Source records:

- - - -

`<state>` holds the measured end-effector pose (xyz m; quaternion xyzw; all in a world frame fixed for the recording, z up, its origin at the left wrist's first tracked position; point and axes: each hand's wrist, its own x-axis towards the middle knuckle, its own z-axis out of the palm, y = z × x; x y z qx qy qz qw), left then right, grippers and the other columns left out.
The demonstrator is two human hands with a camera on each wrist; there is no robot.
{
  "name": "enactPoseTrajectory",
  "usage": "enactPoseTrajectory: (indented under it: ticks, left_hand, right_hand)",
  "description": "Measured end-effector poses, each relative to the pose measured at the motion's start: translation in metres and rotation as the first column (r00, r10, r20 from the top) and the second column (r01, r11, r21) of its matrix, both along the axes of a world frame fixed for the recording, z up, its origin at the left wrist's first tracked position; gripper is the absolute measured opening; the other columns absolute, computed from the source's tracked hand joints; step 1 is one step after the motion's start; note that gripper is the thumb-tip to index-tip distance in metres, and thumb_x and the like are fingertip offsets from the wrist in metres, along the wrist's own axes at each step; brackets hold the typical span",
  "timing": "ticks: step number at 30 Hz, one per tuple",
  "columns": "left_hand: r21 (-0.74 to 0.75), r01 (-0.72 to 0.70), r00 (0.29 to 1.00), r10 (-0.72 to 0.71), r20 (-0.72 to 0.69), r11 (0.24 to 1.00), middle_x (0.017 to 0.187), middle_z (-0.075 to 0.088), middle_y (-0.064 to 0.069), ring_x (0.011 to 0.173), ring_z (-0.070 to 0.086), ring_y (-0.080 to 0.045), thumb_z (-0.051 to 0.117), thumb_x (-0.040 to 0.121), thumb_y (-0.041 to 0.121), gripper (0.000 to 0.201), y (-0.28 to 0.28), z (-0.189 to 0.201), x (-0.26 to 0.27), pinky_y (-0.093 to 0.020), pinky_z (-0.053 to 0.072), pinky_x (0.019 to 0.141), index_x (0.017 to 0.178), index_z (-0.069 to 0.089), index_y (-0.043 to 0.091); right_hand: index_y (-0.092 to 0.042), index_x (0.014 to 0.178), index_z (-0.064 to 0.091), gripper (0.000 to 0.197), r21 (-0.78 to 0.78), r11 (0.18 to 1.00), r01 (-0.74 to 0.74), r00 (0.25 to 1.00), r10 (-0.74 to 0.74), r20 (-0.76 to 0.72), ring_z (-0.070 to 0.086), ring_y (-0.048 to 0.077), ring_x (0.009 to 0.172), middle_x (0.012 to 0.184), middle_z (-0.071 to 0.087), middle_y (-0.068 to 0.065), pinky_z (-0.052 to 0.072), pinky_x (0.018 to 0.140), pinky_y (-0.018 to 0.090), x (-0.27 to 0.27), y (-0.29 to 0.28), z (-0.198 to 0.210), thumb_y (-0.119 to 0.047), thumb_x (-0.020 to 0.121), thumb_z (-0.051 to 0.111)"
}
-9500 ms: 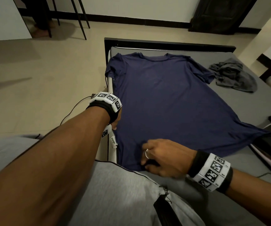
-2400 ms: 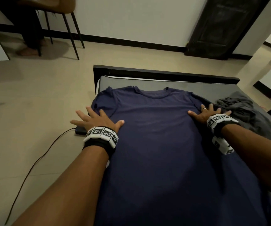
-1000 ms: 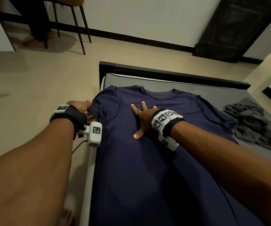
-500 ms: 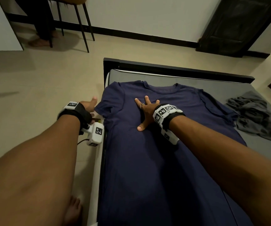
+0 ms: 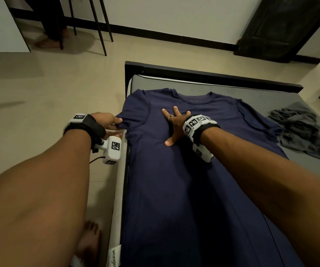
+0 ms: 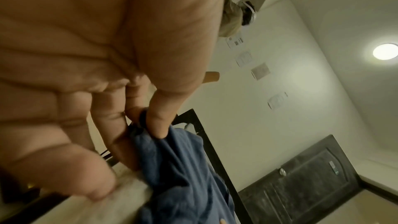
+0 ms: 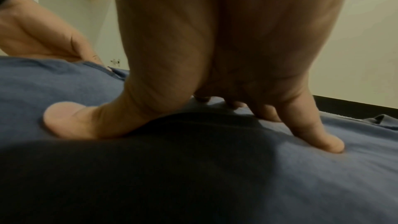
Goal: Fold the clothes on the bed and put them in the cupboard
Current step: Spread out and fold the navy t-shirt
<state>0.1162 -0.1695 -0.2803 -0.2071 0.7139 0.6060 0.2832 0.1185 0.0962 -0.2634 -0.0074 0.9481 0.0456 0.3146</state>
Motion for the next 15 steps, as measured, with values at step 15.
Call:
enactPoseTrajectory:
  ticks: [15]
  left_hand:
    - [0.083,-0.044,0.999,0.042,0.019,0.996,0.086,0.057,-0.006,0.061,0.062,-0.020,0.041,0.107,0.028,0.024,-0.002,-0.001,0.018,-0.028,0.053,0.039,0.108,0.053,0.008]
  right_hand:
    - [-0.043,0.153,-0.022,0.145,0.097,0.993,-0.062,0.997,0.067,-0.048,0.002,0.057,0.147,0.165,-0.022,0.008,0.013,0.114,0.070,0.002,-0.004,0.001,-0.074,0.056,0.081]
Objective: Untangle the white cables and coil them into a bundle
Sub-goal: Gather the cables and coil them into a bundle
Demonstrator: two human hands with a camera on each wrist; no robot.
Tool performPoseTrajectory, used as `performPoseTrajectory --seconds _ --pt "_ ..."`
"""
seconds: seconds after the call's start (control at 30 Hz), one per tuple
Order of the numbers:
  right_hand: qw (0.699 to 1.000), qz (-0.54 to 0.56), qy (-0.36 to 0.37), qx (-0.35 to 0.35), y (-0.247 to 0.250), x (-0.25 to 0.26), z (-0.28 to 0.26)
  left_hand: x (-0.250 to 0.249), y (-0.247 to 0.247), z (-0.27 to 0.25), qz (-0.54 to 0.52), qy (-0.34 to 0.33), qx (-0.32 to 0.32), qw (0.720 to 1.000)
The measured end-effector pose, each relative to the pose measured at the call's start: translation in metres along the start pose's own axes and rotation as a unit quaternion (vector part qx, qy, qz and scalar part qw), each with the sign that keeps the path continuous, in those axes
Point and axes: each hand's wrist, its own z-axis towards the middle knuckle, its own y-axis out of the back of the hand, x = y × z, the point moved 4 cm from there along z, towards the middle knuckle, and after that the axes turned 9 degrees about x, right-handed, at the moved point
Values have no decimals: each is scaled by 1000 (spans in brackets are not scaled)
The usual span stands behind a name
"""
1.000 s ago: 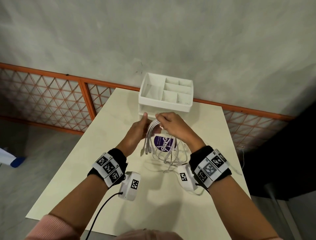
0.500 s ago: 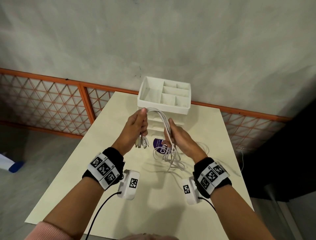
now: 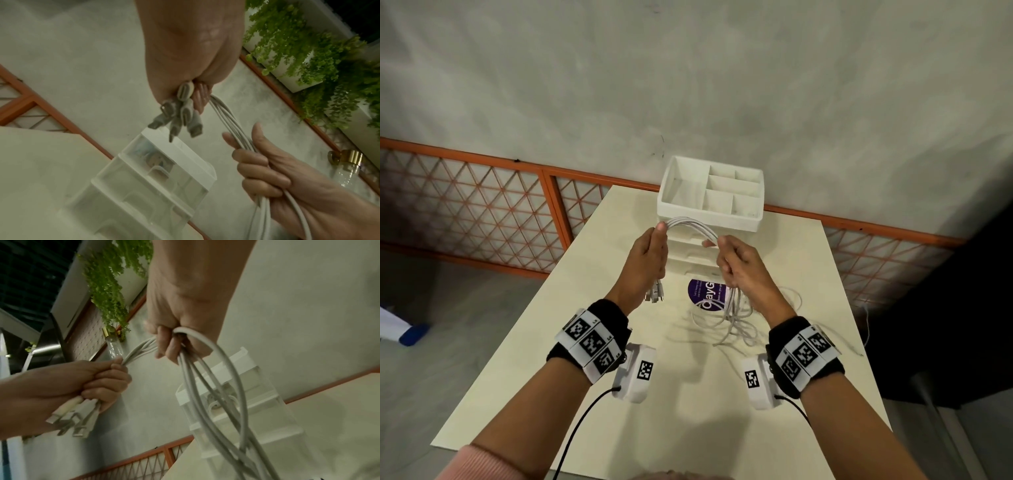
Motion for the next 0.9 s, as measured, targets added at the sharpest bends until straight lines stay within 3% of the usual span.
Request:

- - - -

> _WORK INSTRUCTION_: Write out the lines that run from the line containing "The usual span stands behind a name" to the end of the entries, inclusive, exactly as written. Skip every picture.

> _ANSWER TO THIS TASK_:
The usual span stands behind a name
"""
1.000 s ago: 
0.500 s ago: 
now: 
Motion for the next 0.9 s, as measured, targets added at the sharpest bends until straight lines stay within 3% of the usual span.
Request:

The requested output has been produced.